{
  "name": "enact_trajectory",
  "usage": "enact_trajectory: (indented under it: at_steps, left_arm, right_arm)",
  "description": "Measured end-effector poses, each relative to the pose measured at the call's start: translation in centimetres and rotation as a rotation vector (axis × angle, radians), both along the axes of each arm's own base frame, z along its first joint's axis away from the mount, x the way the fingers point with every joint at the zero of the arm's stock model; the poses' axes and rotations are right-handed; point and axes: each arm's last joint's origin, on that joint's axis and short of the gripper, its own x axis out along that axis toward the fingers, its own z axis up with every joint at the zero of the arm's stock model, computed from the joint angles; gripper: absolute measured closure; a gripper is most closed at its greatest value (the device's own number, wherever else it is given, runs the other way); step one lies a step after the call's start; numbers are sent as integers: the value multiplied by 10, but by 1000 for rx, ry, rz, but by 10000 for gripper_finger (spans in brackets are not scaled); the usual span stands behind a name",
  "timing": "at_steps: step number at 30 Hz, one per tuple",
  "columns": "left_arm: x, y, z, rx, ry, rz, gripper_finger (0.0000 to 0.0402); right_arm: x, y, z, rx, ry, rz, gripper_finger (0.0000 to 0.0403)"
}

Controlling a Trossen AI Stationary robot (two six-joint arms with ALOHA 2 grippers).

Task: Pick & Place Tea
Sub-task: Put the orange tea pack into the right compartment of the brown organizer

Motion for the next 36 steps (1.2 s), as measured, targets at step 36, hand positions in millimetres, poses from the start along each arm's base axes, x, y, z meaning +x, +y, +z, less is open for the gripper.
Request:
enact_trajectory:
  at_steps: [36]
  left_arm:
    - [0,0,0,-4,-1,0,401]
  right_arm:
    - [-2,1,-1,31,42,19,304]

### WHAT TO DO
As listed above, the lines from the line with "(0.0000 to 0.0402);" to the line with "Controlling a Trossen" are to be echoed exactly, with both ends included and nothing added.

### TASK RESPONSE
  "columns": "left_arm: x, y, z, rx, ry, rz, gripper_finger (0.0000 to 0.0402); right_arm: x, y, z, rx, ry, rz, gripper_finger (0.0000 to 0.0403)"
}

Controlling a Trossen AI Stationary robot (two six-joint arms with ALOHA 2 grippers).

Nothing else is needed to complete this exercise.